Unbalanced rather than balanced randomized controlled trials are more often positive in favor of the new treatment: an exposed and nonexposed study.

Author information

1
INSERM U 1153, Hôtel-Dieu, 1 place du parvis Notre-Dame, 75004 Paris, France; INSERM CIC 1415, Hôpital Bretonneau, CHRU de Tours, 2 boulevard Tonnellé, 37044 Tours cedex 9, France; Université François-Rabelais de Tours, PRES Centre-Val de Loire Université, 60 rue du Plat d'Etain, 37020 Tours cedex 1, France; Département Universitaire de Médecine Générale, Université François-Rabelais de Tours, PRES Centre-Val de Loire Université, 10 boulevard Tonnellé, BP 3223, 37044 Tours cedex 1, France. Electronic address: clarisse.dibao-dina@univ-tours.fr.
2
INSERM U 1153, Hôtel-Dieu, 1 place du parvis Notre-Dame, 75004 Paris, France; INSERM CIC 1415, Hôpital Bretonneau, CHRU de Tours, 2 boulevard Tonnellé, 37044 Tours cedex 9, France; Université François-Rabelais de Tours, PRES Centre-Val de Loire Université, 60 rue du Plat d'Etain, 37020 Tours cedex 1, France; CHRU de Tours, 2 boulevard Tonnellé, 37044 Tours cedex 9, France.

Abstract

OBJECTIVES:

We aimed to assess whether the clinical equipoise principle is satisfied in unbalanced randomized controlled trials (RCTs) (i.e., with an unequal probability of subjects being allocated to one group than another).

STUDY DESIGN AND SETTING:

Observational and comparative study between unbalanced and balanced RCTs.

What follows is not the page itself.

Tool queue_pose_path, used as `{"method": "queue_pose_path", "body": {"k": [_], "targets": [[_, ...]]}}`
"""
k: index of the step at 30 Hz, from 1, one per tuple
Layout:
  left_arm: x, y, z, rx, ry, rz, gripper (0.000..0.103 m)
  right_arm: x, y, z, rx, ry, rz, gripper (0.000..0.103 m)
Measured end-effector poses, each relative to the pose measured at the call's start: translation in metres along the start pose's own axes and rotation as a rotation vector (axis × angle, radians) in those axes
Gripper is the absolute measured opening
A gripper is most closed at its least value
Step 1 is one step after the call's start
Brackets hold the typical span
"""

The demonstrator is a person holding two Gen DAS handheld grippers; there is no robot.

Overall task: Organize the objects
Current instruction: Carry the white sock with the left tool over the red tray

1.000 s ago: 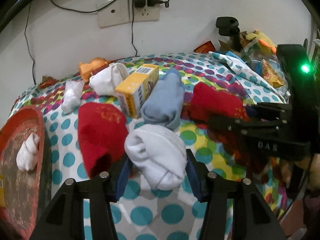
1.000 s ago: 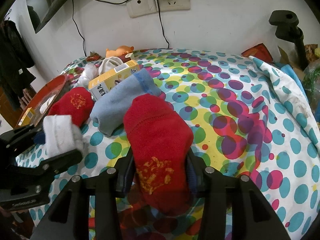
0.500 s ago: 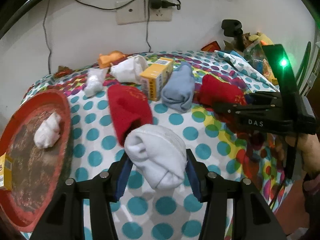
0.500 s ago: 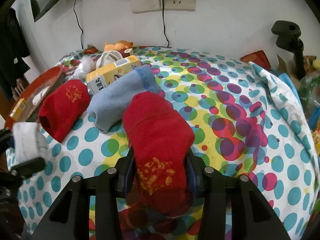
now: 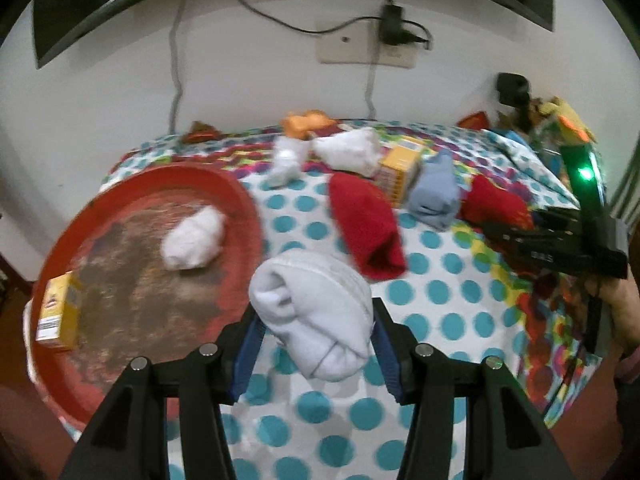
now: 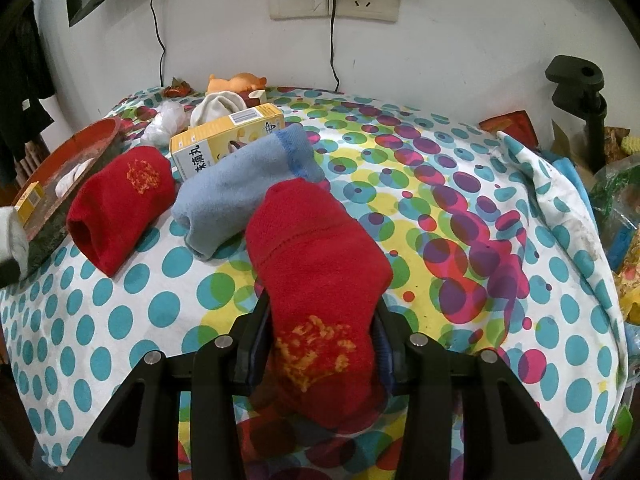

We searched the "core clinical journals" of MEDLINE to identify reports of two-parallel group superiority unbalanced RCTs published between January 2009 and December 2010. For each unbalanced RCT, we identified a maximum of four reports (to maximize power) of matched balanced RCTs dealing with the same population. Our primary outcome was the proportion of positive RCTs [i.e., with statistically significant results for the primary outcome (P < 0.05), showing greater efficacy with the new treatment than the control treatment].

RESULTS:

We selected 46 reports of unbalanced RCTs and 164 of balanced RCTs; 65.2% unbalanced RCTs and 43.9% of balanced RCTs were positive (odds ratio, 2.38; 95% confidence interval: 1.23, 4.63). As compared with balanced RCTs, unbalanced RCTs were more often industry funded and their control treatments were more often inactive. Adjusting for these latter variables did not modify the results.

CONCLUSION:

This result questions the respect of clinical equipoise in unbalanced RCTs.

KEYWORDS:

Clinical equipoise; Ethics; Meta-study; P-value; Randomized controlled trials; Unbalanced randomization

PMID:
25892193
DOI:
10.1016/j.jclinepi.2015.03.007
[Indexed for MEDLINE]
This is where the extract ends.